When NOT to use this skill:
- You have no preset appointments (the whole system depends on hubs — if you have none, set phone appointments first, then run this skill)
- You are doing account management visits with no prospecting component
- You are an inside sales rep with no field activity
Output: route-sheet-{date}.md — a sequenced list of stops with map-order addresses, tier/objective per stop, opener script snippets, and T-call reminders.
Context and Input Gathering
Required Inputs
Preset appointments for the day:
- Company name, address, and estimated duration for each scheduled meeting
- Look for:
appointments.md,calendar-export.csv, or ask: "What appointments do you have confirmed on your calendar today? Give me the company name, address, and how long each meeting is expected to run."
Prospect list with addresses:
- A list of prospects in the territory with physical addresses (or at minimum zip codes)
- Look for:
prospect-list.csv,territory-accounts.csv, any.csvwith address/zip fields - If using the
prospect-list-tieringskill output: look fortiered-prospect-list.md - If missing: ask: "Can you share your territory prospect list? I need company names and addresses (or zip codes) to map spokes around your appointments."
Daily available driving time:
- Total hours available for field prospecting (subtract appointment durations and commute)
- If not stated: ask: "How many hours do you have available today for field calls, accounting for your scheduled appointments?"
Useful Inputs
Tier assignments from prospect-list-tiering: If already tiered, read tiered-prospect-list.md to inherit tier labels and use them to assign call objectives per stop.
CRM notes or account research files: Per-account notes (decision-maker names, LinkedIn profiles, previous call history) enable personalized opener scripts.
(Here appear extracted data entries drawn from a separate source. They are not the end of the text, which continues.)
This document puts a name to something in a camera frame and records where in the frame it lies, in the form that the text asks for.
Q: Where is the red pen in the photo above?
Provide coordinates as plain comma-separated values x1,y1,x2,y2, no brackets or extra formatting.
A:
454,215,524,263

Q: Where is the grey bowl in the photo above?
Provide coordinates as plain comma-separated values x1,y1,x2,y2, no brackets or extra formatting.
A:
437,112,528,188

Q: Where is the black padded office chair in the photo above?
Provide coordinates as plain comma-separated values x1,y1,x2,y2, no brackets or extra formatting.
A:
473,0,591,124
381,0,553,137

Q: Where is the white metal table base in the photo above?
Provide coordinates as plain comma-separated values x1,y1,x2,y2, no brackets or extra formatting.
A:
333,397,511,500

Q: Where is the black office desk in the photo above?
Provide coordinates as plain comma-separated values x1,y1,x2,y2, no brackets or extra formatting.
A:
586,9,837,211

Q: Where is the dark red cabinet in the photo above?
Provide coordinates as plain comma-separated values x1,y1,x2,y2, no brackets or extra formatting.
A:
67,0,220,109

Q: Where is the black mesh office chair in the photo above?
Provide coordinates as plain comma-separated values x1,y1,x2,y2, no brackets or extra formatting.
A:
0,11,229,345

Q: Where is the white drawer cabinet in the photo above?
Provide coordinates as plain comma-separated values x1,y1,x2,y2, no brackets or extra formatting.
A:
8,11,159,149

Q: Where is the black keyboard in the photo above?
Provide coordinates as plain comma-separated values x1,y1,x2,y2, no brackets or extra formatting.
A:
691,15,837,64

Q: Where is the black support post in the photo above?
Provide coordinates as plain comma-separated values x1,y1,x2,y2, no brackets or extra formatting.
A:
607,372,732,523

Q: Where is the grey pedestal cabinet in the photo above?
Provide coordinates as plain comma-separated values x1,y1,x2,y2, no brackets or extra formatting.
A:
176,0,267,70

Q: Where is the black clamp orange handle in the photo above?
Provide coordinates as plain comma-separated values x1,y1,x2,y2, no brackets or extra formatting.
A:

Look for: account-notes/, individual company markdown files, or CRM export fields like Last Activity, Decision Maker, Notes.
Objective call plan from prospecting-objective-setter: If already created, read prospecting-objective-plan-{date}.md to confirm the correct primary/secondary objective per prospect tier before assigning per-stop actions.
Default Assumptions
- If no tier assignments exist: treat all drop-by prospects as semi-qualified (use "gather information" as the primary objective)
- If no CRM notes are available: use the prospect's website and LinkedIn profile to prepare a personalized approach before each stop
- If available driving time is not stated: assume a standard 8-hour field day minus appointment time
- If only zip codes are available (no street addresses): use zip-code proximity to hub appointments as the spoke selection criteria
Sufficiency Threshold
SUFFICIENT when:
- At least one preset appointment (hub) exists for the day
- A prospect list with at minimum zip codes is available
- Daily available hours are known or can be estimated
NOT sufficient — ask for more before proceeding:
- No appointments at all (advise running a phone block first to set hubs)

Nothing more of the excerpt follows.